The United States gun-boat McClellan came to our assistance the same afternoon, and by the undaunted perseverance and skill of her worthy Captain (Gray) we were once more afloat. We are sadly in need of suitable vessels. What we want are gun-boats of light draught, capable of crossing the bar, and able to manoeuvre in any part of the river.

Of the three views of the Southwest Pass, the first was taken off the bar looking up the Pass. The terminus of the delta is seen both to right and left of the Pass ; detached masses of the delta are seen in different places upon the surface of the water, held together by vegetation. Pilots say that, at times, large masses will rise from the bottom to the surface, when vegetation will instantly commence. In this view Pilot Town is seen in a northerly direction, six miles distant on the right. To the left is the Tower Light-house, near the extremity of the land.

The second view is a sketch of the West Bank of the Pass, taken nearly opposite the Light-house, overlooking the narrow strip of land which extends up the Pass for a distance of about forty miles. From two to three miles above the Light-house on the right is Pilot Town.

The third view was taken off the Town, and shows nearly every building in the place. Several attempts have been made to sketch this town ; our artist believes that the view we publish is the first which has proved successful. Pilot Town is an old and dilapidated place of a few hundred inhabitants, chiefly pilots and their families, fishermen, and oystermen. The Observatories which are seen in the sketch are used by the pilots in watching for vessels outside. In an easterly direction, twelve miles off, may be seen the Light-house at the extremity of the South or Middle Pass. The ship in the distance, to the right, lies off the South Pass.

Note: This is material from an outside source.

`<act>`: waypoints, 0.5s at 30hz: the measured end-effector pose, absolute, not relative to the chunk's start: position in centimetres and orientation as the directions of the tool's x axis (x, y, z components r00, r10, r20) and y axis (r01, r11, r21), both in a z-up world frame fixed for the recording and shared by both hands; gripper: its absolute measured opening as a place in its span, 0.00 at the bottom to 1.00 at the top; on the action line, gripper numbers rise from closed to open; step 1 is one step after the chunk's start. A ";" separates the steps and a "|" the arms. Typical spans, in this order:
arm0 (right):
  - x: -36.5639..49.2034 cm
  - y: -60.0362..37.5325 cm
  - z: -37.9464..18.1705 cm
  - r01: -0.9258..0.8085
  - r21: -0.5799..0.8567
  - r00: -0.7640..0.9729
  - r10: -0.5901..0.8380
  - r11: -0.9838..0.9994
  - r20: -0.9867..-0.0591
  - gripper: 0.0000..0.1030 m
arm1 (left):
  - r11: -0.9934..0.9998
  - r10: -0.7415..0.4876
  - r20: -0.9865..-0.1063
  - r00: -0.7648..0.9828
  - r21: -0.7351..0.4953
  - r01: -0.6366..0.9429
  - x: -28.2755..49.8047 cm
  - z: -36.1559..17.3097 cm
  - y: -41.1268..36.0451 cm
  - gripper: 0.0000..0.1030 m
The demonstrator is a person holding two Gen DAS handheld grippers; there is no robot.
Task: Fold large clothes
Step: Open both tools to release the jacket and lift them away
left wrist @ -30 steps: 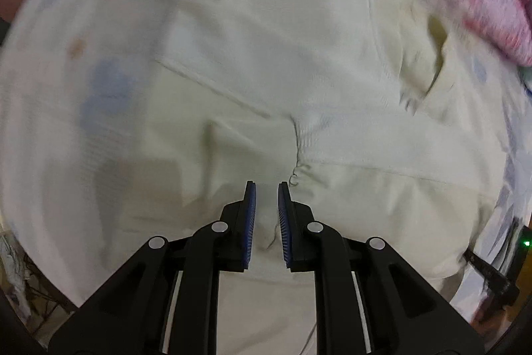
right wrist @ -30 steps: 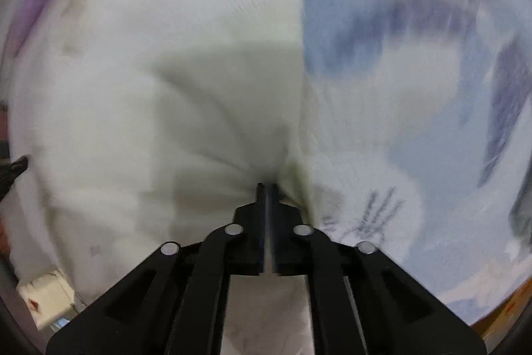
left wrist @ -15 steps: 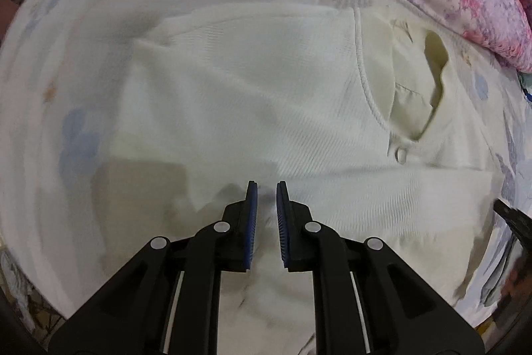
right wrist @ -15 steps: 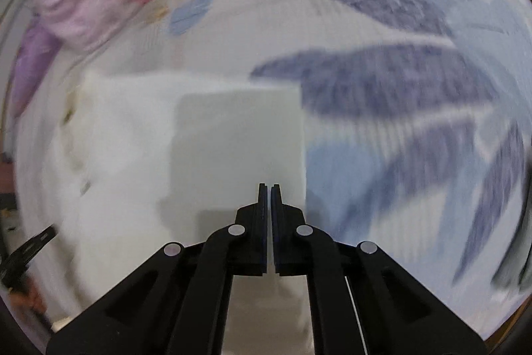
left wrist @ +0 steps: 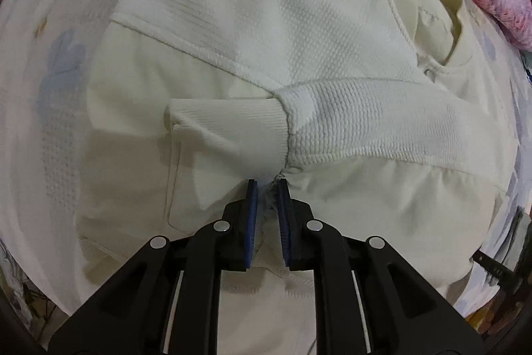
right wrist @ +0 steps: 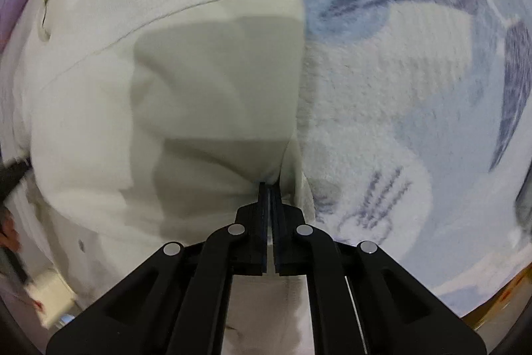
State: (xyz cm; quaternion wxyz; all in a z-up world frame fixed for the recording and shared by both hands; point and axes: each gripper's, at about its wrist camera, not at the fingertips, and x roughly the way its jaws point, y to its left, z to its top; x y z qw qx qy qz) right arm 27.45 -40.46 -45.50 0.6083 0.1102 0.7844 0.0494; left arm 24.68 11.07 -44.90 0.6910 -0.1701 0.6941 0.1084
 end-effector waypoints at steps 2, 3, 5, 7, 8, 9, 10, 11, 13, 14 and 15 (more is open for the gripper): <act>27.5 -41.6 -44.5 0.105 0.205 -0.231 0.224 0.973 -0.947 0.03 | 0.921 -0.086 -0.996 0.006 -0.082 -0.381 24.5 -44.9 11.6 0.13; 27.3 -41.6 -43.7 0.089 0.199 -0.224 0.215 0.976 -0.951 0.06 | 0.926 -0.079 -0.997 -0.001 -0.073 -0.369 24.3 -44.8 11.5 0.13; 27.0 -42.6 -41.8 0.092 0.216 -0.208 0.231 0.972 -0.950 0.28 | 0.935 -0.056 -0.998 -0.023 -0.045 -0.352 24.9 -44.2 11.5 0.14; 26.6 -43.7 -39.8 0.130 0.246 -0.169 0.266 0.961 -0.949 0.75 | 0.936 -0.036 -0.999 -0.036 -0.021 -0.350 25.4 -43.4 11.4 0.22; 26.1 -44.4 -38.7 0.143 0.263 -0.146 0.283 0.954 -0.948 0.83 | 0.934 -0.039 -0.999 -0.038 -0.023 -0.356 25.7 -42.6 11.0 0.27; 26.0 -44.7 -37.8 0.148 0.282 -0.131 0.301 0.948 -0.944 0.83 | 0.932 -0.050 -0.998 -0.037 -0.034 -0.360 25.2 -42.1 10.9 0.28; 26.0 -45.1 -36.7 0.146 0.298 -0.127 0.317 0.943 -0.940 0.83 | 0.930 -0.068 -0.997 -0.034 -0.052 -0.363 25.0 -41.4 10.9 0.28; 26.0 -45.3 -35.7 0.139 0.303 -0.121 0.320 0.943 -0.940 0.83 | 0.931 -0.070 -0.997 -0.033 -0.053 -0.360 26.0 -40.9 11.4 0.32; 25.7 -45.7 -33.7 0.118 0.298 -0.106 0.311 0.947 -0.944 0.83 | 0.939 -0.048 -0.998 -0.036 -0.033 -0.342 25.0 -39.4 10.6 0.37; 26.0 -43.3 -32.2 0.111 0.298 -0.103 0.309 0.948 -0.945 0.83 | 0.942 -0.047 -0.998 -0.032 -0.033 -0.334 24.9 -38.7 10.5 0.38; 25.0 -42.1 -31.0 0.106 0.298 -0.099 0.308 0.949 -0.946 0.83 | 0.943 -0.051 -0.998 -0.027 -0.039 -0.332 24.7 -38.0 10.2 0.39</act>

GENERAL BUTLER'S NEW EXPEDITION.

WE publish on page 780 an illustration of the EMBARKATION OF THE TWENTY-SIXTH MASSACHUSETTS AND NINTH CONNECTICUT REGIMENTS ON BOARD THE STEAMER "CONSTITUTION," which is to sail shortly for a Southern point, to land an expedition to be commanded by General Butler. A correspondent of the Herald thus described the arrival of the Constitution at Boston :

The expected steamer Constitution arrived at half past ten this morning, and as she rounded up to the end of Long Wharf an immense concourse of people gazed in admiration at her perfect model and the beauty of her lines. She reached this port last night, but anchored off the lower light until morning.

She made the trip from New York in twenty-nine hours and ten minutes, and so thoroughly did she work that her engines were never stopped from the moment she started until she anchored at Boston. This, in a new ship, is almost unprecedented. She is the largest ship ever built on this continent, and the largest wooden steamer in the world; but she hardly rolled at all, although it blew a perfect gale during the whole of her passage.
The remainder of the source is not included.